**THE TASK**
Among the entries, find the lines with the string "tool" and report them.

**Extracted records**
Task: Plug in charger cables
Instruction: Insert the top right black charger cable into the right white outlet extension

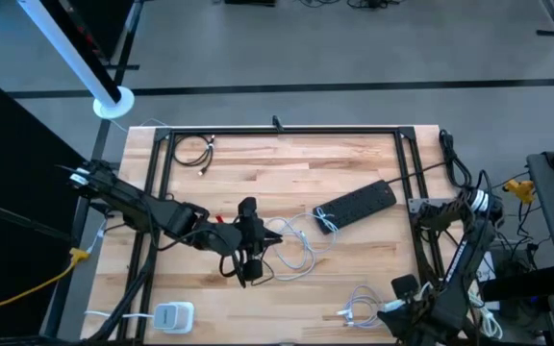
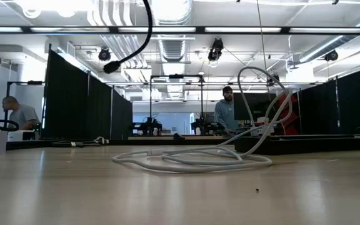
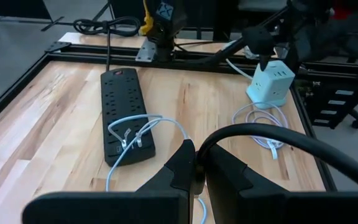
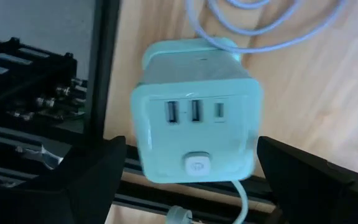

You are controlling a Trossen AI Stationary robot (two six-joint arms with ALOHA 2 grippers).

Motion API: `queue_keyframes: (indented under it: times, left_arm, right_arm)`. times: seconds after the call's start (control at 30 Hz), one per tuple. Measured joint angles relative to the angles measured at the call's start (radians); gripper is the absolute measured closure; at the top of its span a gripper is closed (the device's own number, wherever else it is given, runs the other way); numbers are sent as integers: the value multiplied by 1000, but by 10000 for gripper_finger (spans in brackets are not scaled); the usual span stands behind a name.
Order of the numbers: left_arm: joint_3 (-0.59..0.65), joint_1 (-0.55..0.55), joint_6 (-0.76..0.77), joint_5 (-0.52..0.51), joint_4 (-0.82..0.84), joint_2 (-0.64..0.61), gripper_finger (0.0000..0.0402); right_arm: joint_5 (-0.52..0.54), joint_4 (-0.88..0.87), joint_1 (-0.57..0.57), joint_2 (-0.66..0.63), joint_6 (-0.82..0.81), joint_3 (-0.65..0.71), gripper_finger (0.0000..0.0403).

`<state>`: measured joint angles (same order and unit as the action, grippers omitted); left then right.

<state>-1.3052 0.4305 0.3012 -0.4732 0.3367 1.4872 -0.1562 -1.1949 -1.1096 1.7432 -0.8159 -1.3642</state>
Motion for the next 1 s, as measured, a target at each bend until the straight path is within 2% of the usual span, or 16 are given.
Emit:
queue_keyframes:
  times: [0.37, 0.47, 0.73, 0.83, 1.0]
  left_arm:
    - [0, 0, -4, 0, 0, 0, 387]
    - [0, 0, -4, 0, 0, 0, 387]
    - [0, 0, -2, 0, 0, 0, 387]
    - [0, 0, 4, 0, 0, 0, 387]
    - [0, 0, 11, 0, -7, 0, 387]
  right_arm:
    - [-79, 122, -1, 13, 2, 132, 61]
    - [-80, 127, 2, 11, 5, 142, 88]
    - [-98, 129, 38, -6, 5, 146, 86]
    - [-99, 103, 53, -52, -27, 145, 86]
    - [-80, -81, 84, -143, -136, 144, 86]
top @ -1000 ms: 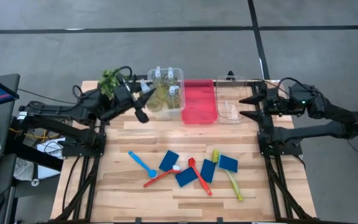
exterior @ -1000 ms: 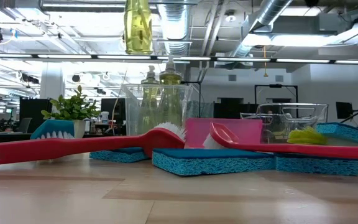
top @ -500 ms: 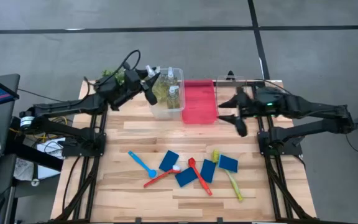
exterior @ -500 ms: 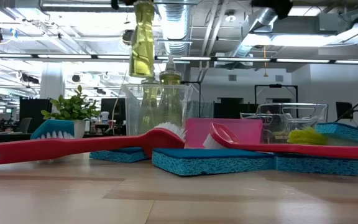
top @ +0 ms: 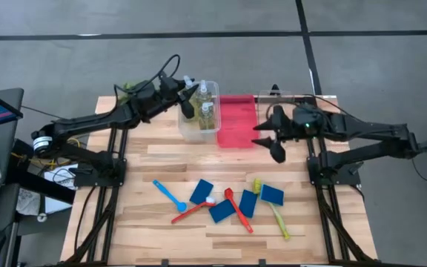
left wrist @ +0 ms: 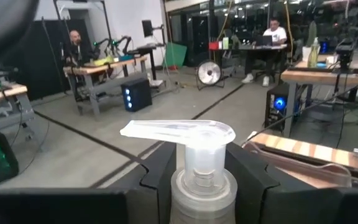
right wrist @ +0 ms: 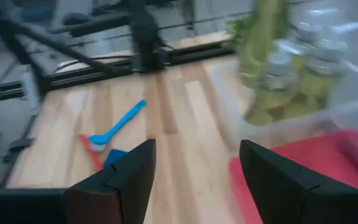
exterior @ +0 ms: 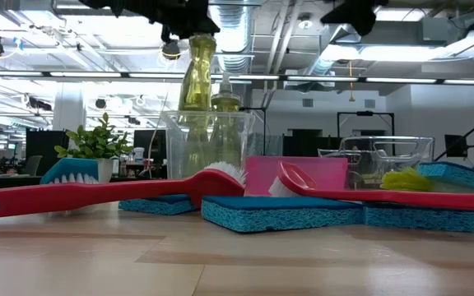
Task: Pick & Place Kitchen Sink Supplies
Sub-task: Put the transparent soap dispenser into the transparent container
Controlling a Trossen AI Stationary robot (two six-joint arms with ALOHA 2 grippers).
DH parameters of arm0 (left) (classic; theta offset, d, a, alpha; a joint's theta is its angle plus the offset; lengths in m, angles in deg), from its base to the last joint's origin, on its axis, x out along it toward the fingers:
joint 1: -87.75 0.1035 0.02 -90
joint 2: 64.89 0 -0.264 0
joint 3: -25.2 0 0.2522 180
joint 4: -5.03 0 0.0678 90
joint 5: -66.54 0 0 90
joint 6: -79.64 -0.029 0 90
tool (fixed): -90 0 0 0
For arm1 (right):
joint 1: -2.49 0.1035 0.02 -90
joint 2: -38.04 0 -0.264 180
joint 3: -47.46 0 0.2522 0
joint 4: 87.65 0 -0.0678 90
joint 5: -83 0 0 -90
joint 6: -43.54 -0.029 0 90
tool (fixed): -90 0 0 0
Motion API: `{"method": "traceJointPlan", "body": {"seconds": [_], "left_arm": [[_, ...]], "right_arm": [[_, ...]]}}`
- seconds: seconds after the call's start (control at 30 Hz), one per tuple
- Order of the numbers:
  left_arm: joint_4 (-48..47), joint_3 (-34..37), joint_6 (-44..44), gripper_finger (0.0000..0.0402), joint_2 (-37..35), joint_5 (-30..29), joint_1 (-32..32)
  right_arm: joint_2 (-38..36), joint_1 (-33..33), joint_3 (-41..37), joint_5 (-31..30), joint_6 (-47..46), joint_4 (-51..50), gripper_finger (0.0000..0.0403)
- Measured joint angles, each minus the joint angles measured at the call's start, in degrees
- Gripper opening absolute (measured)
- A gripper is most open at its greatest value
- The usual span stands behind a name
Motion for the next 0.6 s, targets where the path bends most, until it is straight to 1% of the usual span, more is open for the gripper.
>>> {"method": "traceJointPlan", "body": {"seconds": [0.13, 0.4, 0.6], "left_arm": [[0.02, 0.00, 1.15, 0.0116, 2.06, 2.27, 1.09], [0.12, 0.00, 1.18, 0.0112, 3.91, 2.33, 1.18], [-0.69, 0.09, 2.41, 0.0131, 4.29, 2.42, 1.16]], "right_arm": [[0.02, 0.04, 0.00, -0.03, 0.01, -0.07, 0.0225], [0.04, 0.06, -0.02, 0.24, -0.01, -0.50, 0.0225], [0.02, 0.04, -0.02, 0.09, -0.01, -0.45, 0.0225]]}}
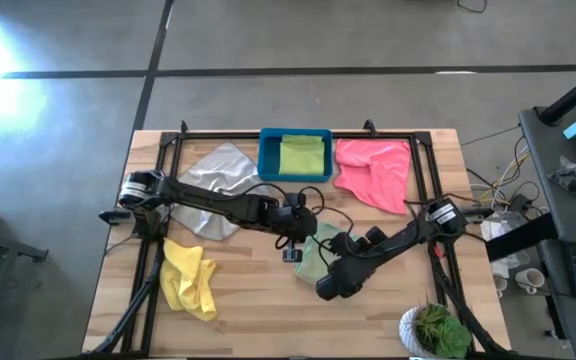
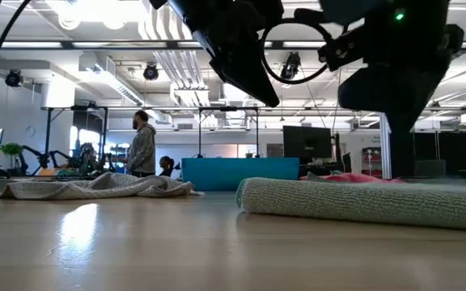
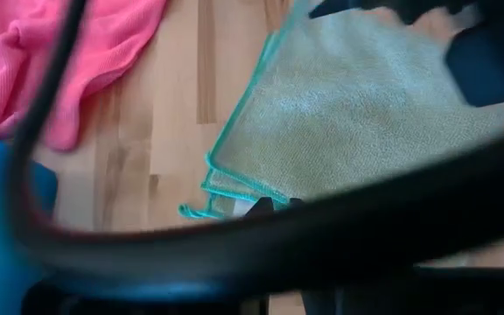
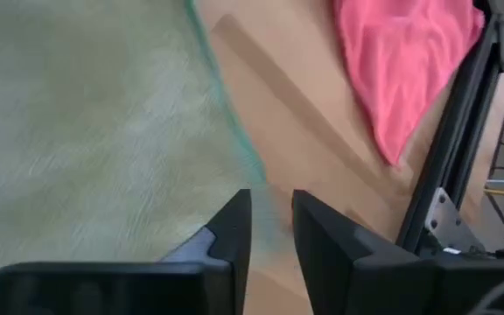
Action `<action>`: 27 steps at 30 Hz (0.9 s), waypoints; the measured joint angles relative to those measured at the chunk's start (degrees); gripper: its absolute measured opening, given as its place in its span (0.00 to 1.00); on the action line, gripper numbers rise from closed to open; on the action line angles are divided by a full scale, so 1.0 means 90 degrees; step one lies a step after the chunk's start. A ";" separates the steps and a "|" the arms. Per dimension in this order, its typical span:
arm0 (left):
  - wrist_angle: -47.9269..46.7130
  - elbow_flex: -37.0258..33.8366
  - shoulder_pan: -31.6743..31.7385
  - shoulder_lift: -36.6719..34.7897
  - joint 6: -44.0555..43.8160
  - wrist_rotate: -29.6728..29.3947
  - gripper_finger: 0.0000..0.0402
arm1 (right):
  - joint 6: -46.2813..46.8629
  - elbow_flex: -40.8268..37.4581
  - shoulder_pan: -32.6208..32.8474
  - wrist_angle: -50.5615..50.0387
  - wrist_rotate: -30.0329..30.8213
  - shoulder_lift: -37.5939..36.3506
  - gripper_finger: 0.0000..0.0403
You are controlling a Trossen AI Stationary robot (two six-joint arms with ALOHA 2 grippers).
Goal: Fold microfiber towels
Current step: Fold the green microfiber cloth
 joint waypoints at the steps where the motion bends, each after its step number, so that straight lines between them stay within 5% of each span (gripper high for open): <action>1: 0.0000 0.0000 0.0000 0.0000 -0.0003 0.0049 0.06 | 0.0034 -0.0028 -0.0040 0.0003 0.0077 0.0000 0.21; 9: 0.0009 -0.0031 0.0000 -0.0002 -0.0017 0.0668 0.06 | 0.0119 -0.0193 -0.0254 0.0014 0.0391 -0.0281 0.22; 21: 0.0206 -0.0058 0.0159 0.0012 -0.0057 0.0822 0.07 | 0.0828 -0.1180 -0.0155 0.0080 0.0565 -0.2382 0.19; 27: 0.0034 -0.0039 0.0345 0.0012 -0.0351 0.0818 0.19 | 0.0976 -0.1686 -0.0155 0.0068 0.0565 -0.3274 0.19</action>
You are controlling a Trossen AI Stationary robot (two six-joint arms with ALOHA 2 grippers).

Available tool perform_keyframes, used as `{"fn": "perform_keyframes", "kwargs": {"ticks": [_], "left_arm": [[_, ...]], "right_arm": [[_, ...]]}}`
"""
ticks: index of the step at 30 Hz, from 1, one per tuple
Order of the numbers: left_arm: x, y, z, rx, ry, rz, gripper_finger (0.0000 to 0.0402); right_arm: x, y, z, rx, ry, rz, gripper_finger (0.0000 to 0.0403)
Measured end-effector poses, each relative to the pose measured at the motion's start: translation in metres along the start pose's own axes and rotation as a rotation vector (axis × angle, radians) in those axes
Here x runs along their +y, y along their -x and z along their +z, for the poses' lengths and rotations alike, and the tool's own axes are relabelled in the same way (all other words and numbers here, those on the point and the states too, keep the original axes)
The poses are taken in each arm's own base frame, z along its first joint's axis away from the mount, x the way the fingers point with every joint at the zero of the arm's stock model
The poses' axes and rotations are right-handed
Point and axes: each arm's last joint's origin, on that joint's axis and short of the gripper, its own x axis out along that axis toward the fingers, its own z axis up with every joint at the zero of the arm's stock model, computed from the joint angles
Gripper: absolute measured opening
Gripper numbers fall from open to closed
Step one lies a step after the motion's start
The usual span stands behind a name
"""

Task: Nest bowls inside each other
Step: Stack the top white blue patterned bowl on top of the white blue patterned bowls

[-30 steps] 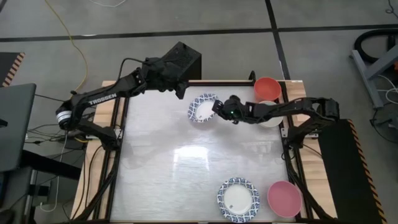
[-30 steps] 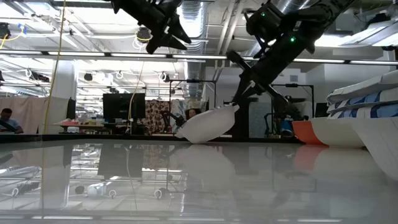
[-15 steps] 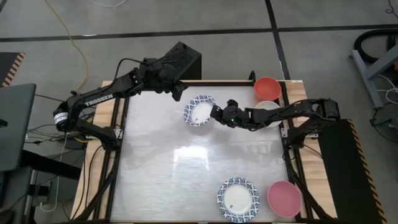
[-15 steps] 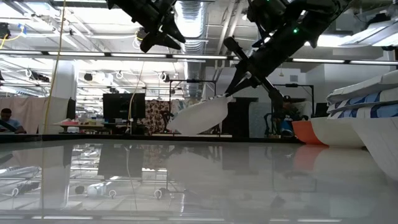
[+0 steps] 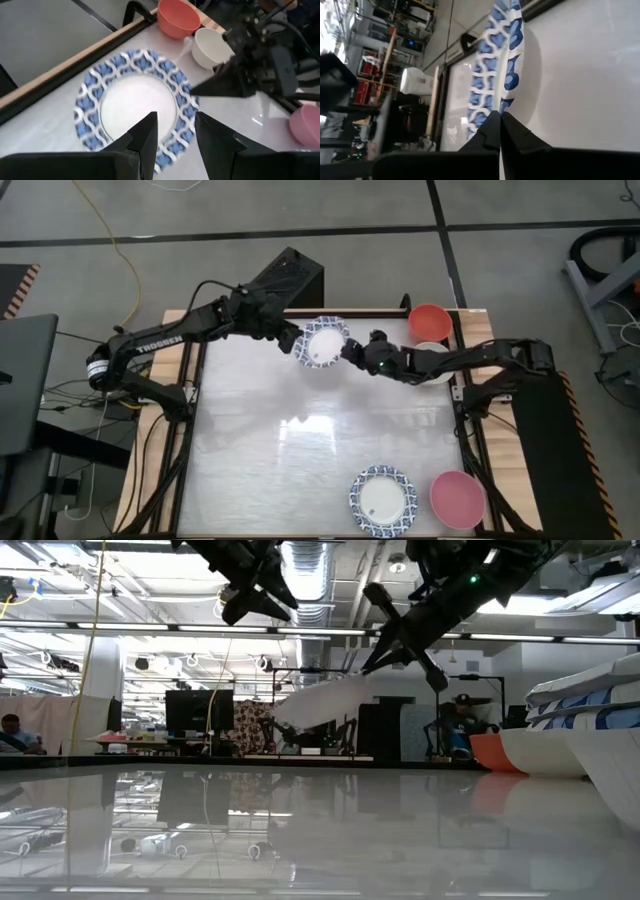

**EXERCISE SOLUTION**
tool (fixed): -90 0 0 0
tool (fixed): -90 0 0 0
Available tool perform_keyframes, used as `{"fn": "perform_keyframes", "kwargs": {"ticks": [_], "left_arm": [[_, ...]], "right_arm": [[_, ...]]}}`
Here x runs along their +y, y along their -x and z along their +z, for the poses' lengths and rotations alike, and the tool's own axes are relabelled in the same way (all other words and numbers here, those on the point and the states too, keep the original axes)

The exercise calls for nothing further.